Jeffrey D. Sachs

View Original

A distant world for which Bush cares little

President George W. Bush is presiding over the ruin of US foreign policy. A world united against the war in Iraq is only the start, since US diplomatic failure and neglect extend to virtually every area of foreign policy.

Another stunning example lies in the Andes, where the US administration has proved to be incapable of even the simplest responses to a profound crisis engulfing the region. Venezuela's chaos continues, while Colombia's violence deepens. Most recently, the US has looked on as Bolivia, a close ally and a desperately poor, and until recently stable, Andean nation, teeters on the brink of collapse. This is in large measure because of US policies but the administration has not shown the slightest recognition of the incipient disaster it is helping to create.

In recent years, Bolivia made a fateful, perhaps fatal, mistake in implementing a US demand to eradicate coca leaf, which was processed and sold in the US as cocaine by Colombian traffickers. Bolivia complied by reducing coca cultivation other than for traditional uses from more than 33,000 hectares in 1997 to below 8,000 hectares in 2001, according to the United Nations. For about 50,000 peasant farmers and their 200,000 dependants, growing this indigenous crop was simply a means of subsistence in the midst of crushing poverty, not an act of geopolitics.

Of course the Bolivian government wanted to get the country out of the narcotics business, just as much as the US wanted Bolivia out, but the Bolivians also understood that eradication without economic alternatives would mean destitution and social upheaval.

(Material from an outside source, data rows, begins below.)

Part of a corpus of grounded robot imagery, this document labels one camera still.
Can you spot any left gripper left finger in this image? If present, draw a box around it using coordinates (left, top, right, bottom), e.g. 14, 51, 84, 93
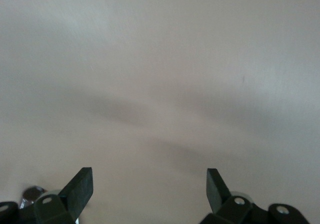
0, 167, 95, 224

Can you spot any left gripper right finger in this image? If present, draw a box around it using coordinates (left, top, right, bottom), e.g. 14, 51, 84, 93
199, 168, 311, 224

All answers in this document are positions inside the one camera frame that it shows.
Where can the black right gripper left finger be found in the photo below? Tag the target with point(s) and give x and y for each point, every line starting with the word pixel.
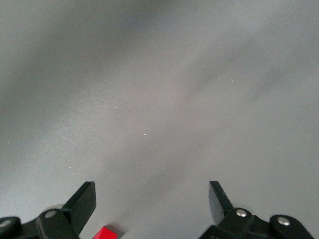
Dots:
pixel 72 211

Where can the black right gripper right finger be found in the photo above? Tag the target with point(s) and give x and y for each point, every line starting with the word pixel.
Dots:
pixel 229 216

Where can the small red cube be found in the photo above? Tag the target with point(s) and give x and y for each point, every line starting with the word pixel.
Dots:
pixel 104 233

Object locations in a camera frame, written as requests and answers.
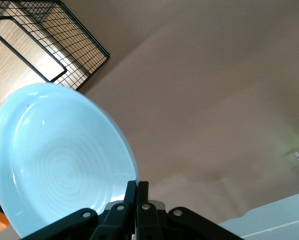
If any light blue round plate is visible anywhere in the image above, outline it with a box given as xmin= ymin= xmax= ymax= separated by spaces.
xmin=0 ymin=83 xmax=140 ymax=239

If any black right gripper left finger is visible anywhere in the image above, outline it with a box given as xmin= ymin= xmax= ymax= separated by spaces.
xmin=20 ymin=180 xmax=138 ymax=240

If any black wire rack wooden top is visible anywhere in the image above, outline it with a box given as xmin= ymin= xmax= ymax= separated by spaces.
xmin=0 ymin=0 xmax=111 ymax=131

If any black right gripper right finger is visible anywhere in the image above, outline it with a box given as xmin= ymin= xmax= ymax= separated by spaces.
xmin=135 ymin=181 xmax=244 ymax=240

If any brown table cover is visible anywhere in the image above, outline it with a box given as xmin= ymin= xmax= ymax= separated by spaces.
xmin=0 ymin=0 xmax=299 ymax=240

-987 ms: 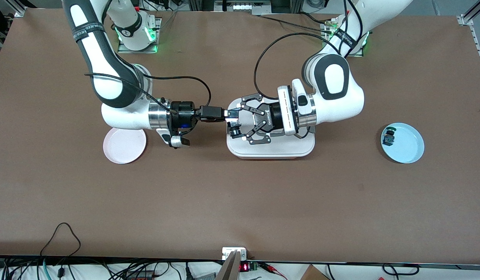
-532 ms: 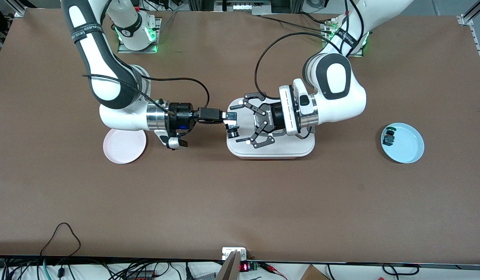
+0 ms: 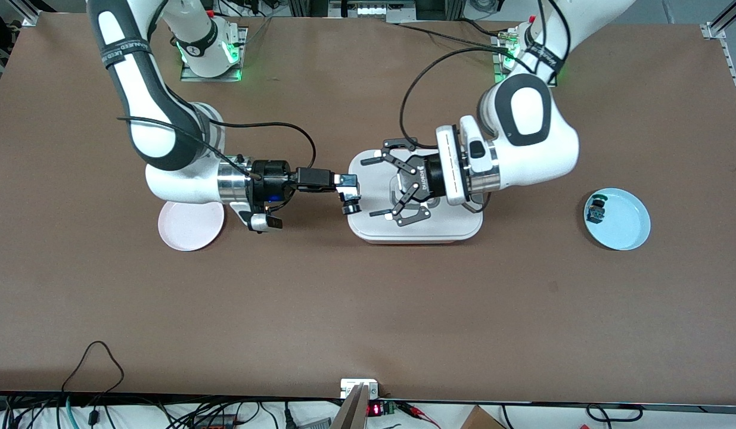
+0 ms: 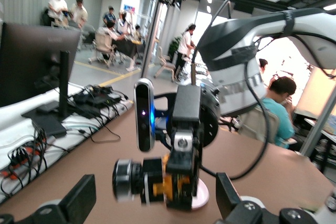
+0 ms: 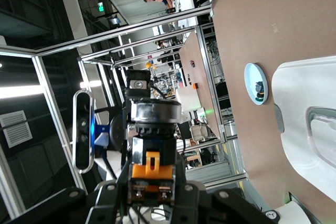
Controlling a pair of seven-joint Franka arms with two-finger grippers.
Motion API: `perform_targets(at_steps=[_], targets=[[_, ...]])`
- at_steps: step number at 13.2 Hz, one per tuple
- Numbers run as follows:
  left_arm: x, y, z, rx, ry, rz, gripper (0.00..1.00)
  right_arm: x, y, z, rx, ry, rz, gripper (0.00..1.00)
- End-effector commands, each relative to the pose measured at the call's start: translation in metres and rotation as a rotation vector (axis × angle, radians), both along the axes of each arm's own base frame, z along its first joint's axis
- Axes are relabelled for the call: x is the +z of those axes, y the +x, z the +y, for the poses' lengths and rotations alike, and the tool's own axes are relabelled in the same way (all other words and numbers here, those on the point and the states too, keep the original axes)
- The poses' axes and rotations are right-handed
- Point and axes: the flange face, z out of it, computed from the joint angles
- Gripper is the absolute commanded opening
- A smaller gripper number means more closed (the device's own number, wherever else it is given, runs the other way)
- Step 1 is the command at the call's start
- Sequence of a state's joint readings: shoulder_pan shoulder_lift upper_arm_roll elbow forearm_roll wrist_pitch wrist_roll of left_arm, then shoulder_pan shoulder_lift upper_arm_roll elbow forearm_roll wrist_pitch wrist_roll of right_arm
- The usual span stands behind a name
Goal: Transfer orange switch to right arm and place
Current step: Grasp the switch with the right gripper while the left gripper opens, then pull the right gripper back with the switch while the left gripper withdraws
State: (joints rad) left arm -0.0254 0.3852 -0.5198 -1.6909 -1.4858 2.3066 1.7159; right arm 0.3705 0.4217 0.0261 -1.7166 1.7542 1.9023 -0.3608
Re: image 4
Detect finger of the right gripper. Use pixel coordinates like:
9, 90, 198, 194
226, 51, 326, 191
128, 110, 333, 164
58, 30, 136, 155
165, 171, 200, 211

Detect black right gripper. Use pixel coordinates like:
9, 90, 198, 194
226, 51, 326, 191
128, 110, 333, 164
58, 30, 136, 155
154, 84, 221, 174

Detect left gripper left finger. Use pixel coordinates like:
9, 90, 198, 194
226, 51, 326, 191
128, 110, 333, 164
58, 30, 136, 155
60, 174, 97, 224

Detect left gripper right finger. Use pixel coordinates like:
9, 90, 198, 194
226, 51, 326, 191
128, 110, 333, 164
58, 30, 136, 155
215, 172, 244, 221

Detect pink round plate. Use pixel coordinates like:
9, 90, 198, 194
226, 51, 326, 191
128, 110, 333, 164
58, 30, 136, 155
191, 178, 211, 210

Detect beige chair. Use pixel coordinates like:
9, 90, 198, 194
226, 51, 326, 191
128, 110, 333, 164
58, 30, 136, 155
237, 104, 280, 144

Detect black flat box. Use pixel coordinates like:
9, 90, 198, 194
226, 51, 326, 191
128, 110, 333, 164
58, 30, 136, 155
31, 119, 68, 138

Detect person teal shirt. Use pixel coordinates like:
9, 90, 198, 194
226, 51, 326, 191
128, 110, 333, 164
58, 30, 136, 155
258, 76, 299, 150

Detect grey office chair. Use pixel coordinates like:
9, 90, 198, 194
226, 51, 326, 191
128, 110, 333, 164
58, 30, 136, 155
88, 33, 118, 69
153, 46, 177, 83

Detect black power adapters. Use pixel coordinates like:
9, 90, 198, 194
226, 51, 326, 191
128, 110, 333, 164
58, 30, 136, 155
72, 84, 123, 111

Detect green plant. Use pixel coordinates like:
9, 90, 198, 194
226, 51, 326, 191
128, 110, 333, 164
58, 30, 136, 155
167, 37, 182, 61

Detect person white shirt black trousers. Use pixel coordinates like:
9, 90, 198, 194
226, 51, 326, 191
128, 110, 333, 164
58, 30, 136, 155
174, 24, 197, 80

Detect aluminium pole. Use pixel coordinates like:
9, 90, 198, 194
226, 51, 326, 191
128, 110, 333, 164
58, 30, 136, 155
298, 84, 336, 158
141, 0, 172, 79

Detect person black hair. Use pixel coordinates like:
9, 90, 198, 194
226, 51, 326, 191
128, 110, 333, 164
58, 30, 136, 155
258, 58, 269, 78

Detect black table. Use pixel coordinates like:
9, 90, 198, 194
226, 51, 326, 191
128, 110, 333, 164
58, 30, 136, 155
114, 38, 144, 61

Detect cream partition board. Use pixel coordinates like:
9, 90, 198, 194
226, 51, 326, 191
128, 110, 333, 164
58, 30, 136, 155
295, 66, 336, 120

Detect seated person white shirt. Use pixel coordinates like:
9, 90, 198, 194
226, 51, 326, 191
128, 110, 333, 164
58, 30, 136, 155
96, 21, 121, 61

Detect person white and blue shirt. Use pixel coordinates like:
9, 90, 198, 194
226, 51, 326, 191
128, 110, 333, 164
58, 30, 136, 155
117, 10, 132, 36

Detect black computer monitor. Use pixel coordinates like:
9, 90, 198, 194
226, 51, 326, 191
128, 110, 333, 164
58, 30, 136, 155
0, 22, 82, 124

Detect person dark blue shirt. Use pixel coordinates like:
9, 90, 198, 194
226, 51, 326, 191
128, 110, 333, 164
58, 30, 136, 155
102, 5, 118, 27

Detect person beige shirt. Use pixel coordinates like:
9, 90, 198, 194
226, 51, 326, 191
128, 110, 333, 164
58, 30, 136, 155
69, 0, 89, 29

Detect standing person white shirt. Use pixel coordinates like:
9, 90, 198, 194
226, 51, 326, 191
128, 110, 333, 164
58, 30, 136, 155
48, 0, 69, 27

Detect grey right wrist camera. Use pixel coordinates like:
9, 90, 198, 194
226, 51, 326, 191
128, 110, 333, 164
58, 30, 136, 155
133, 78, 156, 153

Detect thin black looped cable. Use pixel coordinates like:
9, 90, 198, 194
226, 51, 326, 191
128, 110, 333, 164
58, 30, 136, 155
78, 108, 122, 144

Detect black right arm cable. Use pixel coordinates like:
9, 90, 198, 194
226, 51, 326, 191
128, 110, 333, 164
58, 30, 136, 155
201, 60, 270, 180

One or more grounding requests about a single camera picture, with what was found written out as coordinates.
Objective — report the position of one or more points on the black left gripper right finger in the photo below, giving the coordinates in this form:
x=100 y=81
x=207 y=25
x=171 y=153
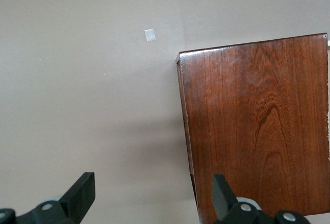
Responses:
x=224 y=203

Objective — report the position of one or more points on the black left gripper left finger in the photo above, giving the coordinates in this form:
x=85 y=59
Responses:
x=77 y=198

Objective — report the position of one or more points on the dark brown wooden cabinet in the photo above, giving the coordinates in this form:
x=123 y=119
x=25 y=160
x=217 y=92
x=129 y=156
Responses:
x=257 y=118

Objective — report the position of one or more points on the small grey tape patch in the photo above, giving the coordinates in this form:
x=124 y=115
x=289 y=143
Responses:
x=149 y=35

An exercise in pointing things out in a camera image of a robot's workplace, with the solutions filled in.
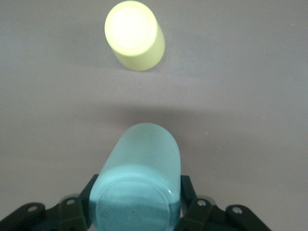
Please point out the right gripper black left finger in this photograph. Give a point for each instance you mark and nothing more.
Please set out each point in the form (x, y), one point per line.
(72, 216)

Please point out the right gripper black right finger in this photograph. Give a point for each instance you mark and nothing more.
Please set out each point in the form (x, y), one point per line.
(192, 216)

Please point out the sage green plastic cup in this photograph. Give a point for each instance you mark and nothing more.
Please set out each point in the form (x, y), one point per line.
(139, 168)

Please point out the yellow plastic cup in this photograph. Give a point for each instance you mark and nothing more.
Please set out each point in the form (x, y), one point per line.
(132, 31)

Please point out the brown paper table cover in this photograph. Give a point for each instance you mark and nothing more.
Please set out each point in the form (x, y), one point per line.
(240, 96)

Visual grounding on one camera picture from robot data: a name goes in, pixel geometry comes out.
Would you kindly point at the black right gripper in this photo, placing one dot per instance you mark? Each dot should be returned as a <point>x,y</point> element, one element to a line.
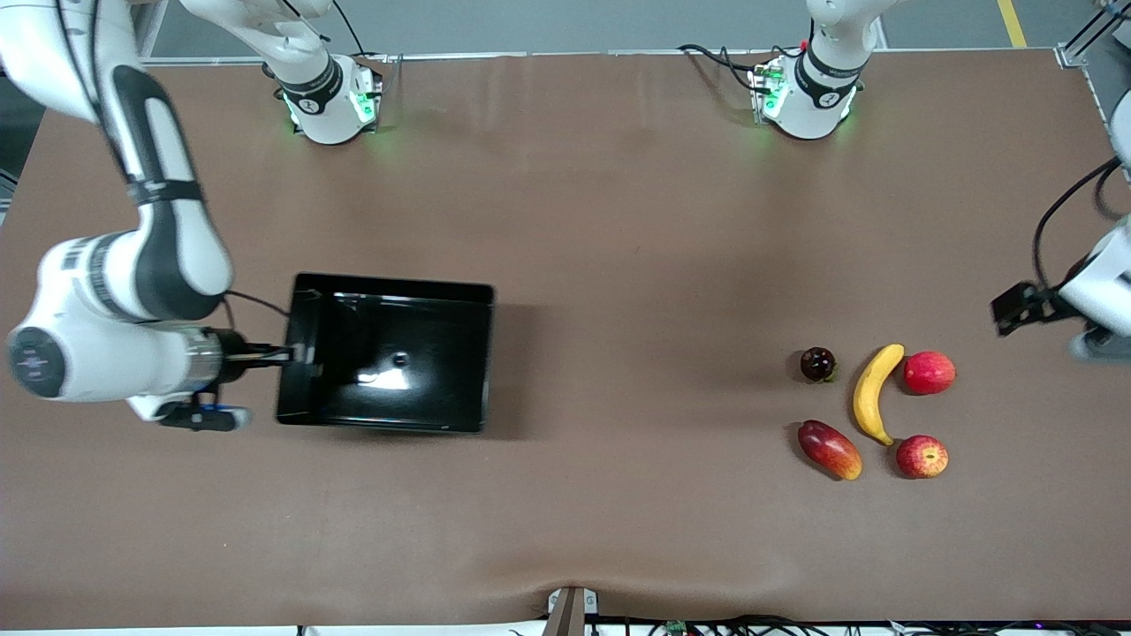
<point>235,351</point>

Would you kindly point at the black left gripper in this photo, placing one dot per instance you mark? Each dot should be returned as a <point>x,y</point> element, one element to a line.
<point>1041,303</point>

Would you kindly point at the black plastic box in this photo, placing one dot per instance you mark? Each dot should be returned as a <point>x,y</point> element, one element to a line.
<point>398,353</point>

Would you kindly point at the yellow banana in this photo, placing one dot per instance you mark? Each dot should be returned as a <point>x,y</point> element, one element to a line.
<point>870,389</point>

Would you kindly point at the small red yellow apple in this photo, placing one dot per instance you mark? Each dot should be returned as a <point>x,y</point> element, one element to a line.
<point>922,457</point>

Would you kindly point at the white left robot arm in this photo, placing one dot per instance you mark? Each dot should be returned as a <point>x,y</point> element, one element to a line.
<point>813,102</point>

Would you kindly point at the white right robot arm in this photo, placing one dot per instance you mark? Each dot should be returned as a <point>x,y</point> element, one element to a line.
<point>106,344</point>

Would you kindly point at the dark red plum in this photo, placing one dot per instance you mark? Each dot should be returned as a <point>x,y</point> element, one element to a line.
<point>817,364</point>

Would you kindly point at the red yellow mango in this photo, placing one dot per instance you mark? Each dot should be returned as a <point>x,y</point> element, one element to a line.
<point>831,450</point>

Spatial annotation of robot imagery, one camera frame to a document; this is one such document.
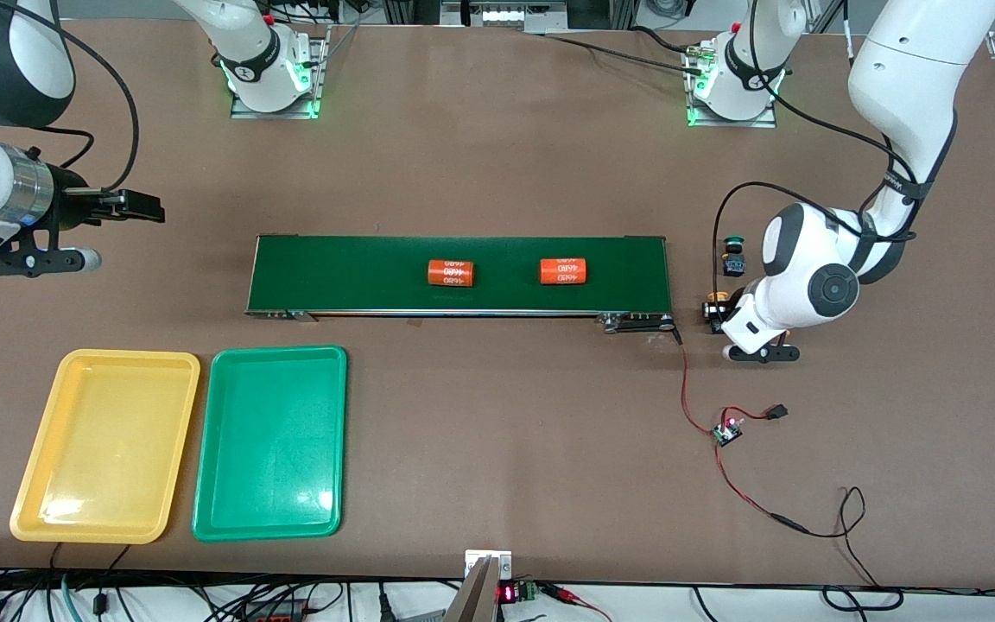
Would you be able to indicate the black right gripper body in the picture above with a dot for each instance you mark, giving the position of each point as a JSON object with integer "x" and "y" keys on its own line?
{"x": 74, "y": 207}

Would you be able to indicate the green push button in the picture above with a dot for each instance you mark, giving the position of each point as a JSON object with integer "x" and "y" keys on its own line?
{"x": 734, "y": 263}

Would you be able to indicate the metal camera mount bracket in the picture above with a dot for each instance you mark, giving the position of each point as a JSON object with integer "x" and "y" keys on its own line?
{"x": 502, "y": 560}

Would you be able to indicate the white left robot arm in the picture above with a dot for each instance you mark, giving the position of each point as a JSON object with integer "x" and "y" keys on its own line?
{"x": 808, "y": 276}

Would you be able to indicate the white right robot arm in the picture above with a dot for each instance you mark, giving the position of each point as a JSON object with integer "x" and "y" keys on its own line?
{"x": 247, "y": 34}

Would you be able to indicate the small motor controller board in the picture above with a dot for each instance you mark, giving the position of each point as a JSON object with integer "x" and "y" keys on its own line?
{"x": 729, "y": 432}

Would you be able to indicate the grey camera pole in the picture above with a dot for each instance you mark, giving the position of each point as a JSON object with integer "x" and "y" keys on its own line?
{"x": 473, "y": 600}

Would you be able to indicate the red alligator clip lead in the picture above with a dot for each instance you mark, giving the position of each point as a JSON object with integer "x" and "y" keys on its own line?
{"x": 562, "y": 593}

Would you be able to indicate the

Yet such is America's blundering power that it pressed Bolivia to do its bidding without providing for any realistic alternatives. Tiny programmes of substitute crops that the US authorities on the ground knew to be wholly inadequate were cynically implemented. Real economic alternatives, especially urban jobs in export-oriented sectors, are a much tougher proposition, given that Bolivia is a mountainous and landlocked country 12,000 feet above sea level. Without major investment in transport, communications and industrial zones, only a few products such as coca leaf can bear the transport costs entailed by this rugged geography.

The political fallout was only too easy to foresee. The peasant coca growers mobilised and nearly secured victory for Evo Morales, their leader, in last summer's elections. The US ambassador in La Paz was especially reckless, intervening in the campaign with a warning to the Bolivians not to vote for Mr Morales, which led to a dramatic surge in his popularity. His party won a fifth of congressional seats and influence over the other parties. US diplomacy did about as well in the Bolivian election as it did in rallying global public opinion on Iraq.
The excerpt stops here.